To put this project into execution she needs a man of your scientific knowledge and ardor, and one who has also your disinterested devotion and your ideas of practical utility. It will be little money and much work! a great result from small means! a whole region to be changed fundamentally! barren places to be made to gush with plenty! Isn't that precisely what you want,--you who are dreaming of constructing a poem? From the tone of sincerity which pervades your letter, I do not hesitate to bid you come and see me at Limoges. But, my good friend, don't send in your resignation yet; get leave of absence only, and tell your administration that you are going to study questions connected with your profession outside of the government works. In this way, you will not lose your rights, and you will have time to judge for yourself whether the project conceived by the rector of Montegnac and approved by Madame Graslin is feasible.

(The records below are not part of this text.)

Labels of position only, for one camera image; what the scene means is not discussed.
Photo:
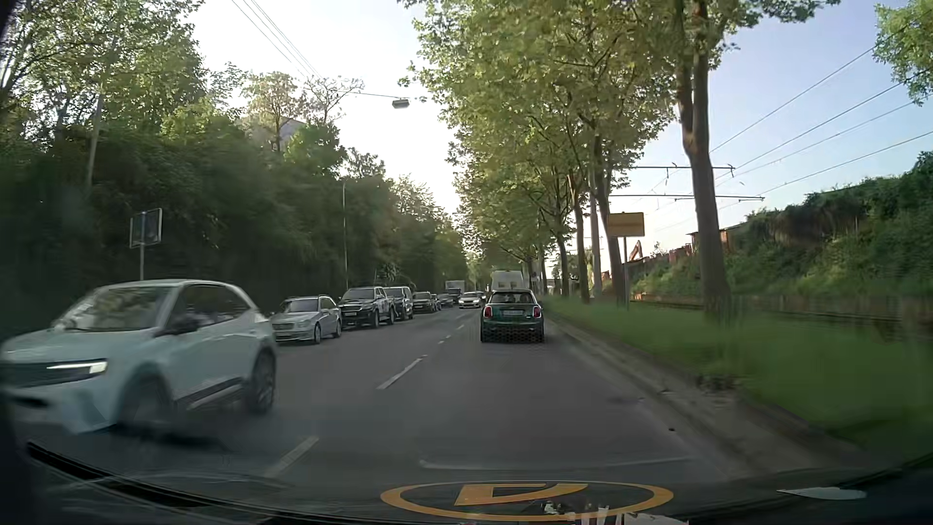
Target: sign post
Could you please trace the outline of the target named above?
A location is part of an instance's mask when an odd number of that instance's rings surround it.
[[[638,213],[610,213],[606,228],[606,235],[622,237],[622,283],[625,295],[625,308],[629,307],[629,297],[632,295],[629,286],[629,237],[645,236],[645,214]]]
[[[146,278],[146,247],[162,242],[162,208],[141,211],[130,218],[130,248],[139,247],[139,280]]]

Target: green mini cooper
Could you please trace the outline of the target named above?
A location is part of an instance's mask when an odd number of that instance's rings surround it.
[[[480,341],[500,336],[531,336],[544,342],[544,314],[535,294],[527,289],[493,291],[482,308]]]

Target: road
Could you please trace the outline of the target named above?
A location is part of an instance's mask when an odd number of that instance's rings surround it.
[[[200,415],[189,430],[203,441],[46,443],[120,473],[262,475],[344,501],[453,480],[726,477],[713,446],[553,326],[544,344],[482,344],[479,315],[450,309],[283,347],[272,412]]]

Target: car roof
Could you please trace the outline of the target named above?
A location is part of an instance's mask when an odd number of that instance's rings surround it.
[[[217,286],[228,286],[228,287],[233,286],[233,285],[230,285],[229,283],[205,280],[205,279],[150,279],[150,280],[142,280],[142,281],[127,281],[127,282],[121,282],[121,283],[116,283],[116,284],[108,284],[108,285],[102,286],[101,288],[108,288],[108,289],[135,288],[139,286],[178,287],[178,286],[185,286],[187,284],[212,284],[212,285],[217,285]]]

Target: white van
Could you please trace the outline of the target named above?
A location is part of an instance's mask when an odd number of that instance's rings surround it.
[[[492,273],[492,278],[492,291],[528,289],[528,283],[521,270],[496,270]]]

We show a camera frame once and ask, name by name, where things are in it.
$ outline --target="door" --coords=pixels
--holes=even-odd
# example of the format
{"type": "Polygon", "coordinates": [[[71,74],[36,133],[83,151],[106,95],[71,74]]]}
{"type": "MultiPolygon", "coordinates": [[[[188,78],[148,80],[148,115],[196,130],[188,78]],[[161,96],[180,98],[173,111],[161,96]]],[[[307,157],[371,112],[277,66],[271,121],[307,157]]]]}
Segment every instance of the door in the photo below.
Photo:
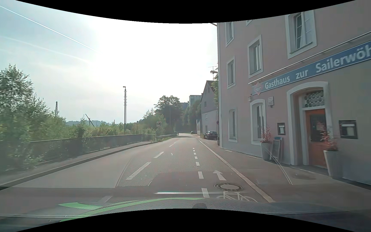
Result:
{"type": "Polygon", "coordinates": [[[326,113],[324,109],[306,111],[307,142],[309,164],[327,168],[323,151],[326,145],[322,142],[321,132],[326,128],[326,113]]]}

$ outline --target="parked car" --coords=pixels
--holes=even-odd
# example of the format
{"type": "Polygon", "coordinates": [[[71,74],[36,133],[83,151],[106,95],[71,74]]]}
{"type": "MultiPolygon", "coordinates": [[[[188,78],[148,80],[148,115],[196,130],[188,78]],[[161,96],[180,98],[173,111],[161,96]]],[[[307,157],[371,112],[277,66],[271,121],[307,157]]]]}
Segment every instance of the parked car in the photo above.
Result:
{"type": "Polygon", "coordinates": [[[217,131],[207,131],[204,134],[204,139],[216,140],[217,139],[217,131]]]}

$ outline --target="road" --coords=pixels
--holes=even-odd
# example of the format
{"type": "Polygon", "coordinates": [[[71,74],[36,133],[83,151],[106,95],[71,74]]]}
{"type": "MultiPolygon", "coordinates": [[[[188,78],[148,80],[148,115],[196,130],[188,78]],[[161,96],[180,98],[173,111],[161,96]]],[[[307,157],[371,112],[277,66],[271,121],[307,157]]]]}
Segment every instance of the road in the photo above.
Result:
{"type": "Polygon", "coordinates": [[[156,197],[235,198],[218,184],[240,186],[245,200],[267,201],[196,137],[178,137],[70,167],[0,191],[0,215],[81,201],[156,197]]]}

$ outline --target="flower pot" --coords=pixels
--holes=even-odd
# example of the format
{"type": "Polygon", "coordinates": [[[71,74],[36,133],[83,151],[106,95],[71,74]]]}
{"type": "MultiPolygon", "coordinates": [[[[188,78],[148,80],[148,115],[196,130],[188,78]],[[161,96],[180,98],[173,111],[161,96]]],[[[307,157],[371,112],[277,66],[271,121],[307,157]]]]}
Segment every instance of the flower pot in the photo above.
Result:
{"type": "Polygon", "coordinates": [[[340,152],[338,151],[323,151],[326,159],[328,175],[338,179],[343,177],[340,152]]]}
{"type": "Polygon", "coordinates": [[[271,143],[261,143],[261,155],[265,161],[270,160],[271,143]]]}

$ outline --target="sidewalk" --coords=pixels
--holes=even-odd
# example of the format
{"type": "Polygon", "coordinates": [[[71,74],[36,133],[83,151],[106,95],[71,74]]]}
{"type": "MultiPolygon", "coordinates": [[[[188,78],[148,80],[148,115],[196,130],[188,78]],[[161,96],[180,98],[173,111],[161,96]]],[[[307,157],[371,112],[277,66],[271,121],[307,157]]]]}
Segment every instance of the sidewalk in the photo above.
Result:
{"type": "Polygon", "coordinates": [[[138,147],[142,145],[147,145],[151,143],[155,143],[155,142],[150,142],[150,141],[137,142],[137,143],[133,143],[129,145],[124,145],[124,146],[119,146],[119,147],[115,147],[111,149],[88,153],[88,154],[85,154],[85,155],[82,155],[82,156],[79,156],[73,159],[67,159],[61,162],[43,164],[41,166],[38,166],[28,171],[22,171],[22,172],[11,173],[8,175],[2,175],[0,176],[0,187],[2,188],[11,187],[13,185],[17,185],[19,183],[38,178],[40,176],[44,176],[44,175],[59,171],[61,169],[69,168],[71,166],[75,166],[75,165],[85,163],[85,162],[88,162],[94,159],[98,159],[100,157],[111,155],[119,151],[127,150],[130,148],[138,147]]]}
{"type": "Polygon", "coordinates": [[[196,138],[275,201],[308,202],[345,210],[371,209],[371,190],[316,172],[280,167],[259,157],[227,151],[220,148],[216,140],[196,138]]]}

I will explain to you by word of mouth the advantages you will find in case this great scheme can be carried out. Rely on the friendship of Yours, etc, T. Grossetete.
Madame Graslin replied to Grossetete in few words: "Thank you, my friend; I shall expect your /protege/." She showed the letter to the rector, saying,--"One more wounded man for the hospital."
The rector read the letter, reread it, made two or three turns on the terrace silently; then he gave it back to Madame Graslin, saying,--"A fine soul, and a superior man. He says the schools invented by the genius of the Revolution manufacture incapacities. For my part, I say they manufacture unbelievers; for if Monsieur Gerard is not an atheist, he is a protestant."
"We will ask him," she said, struck by an answer.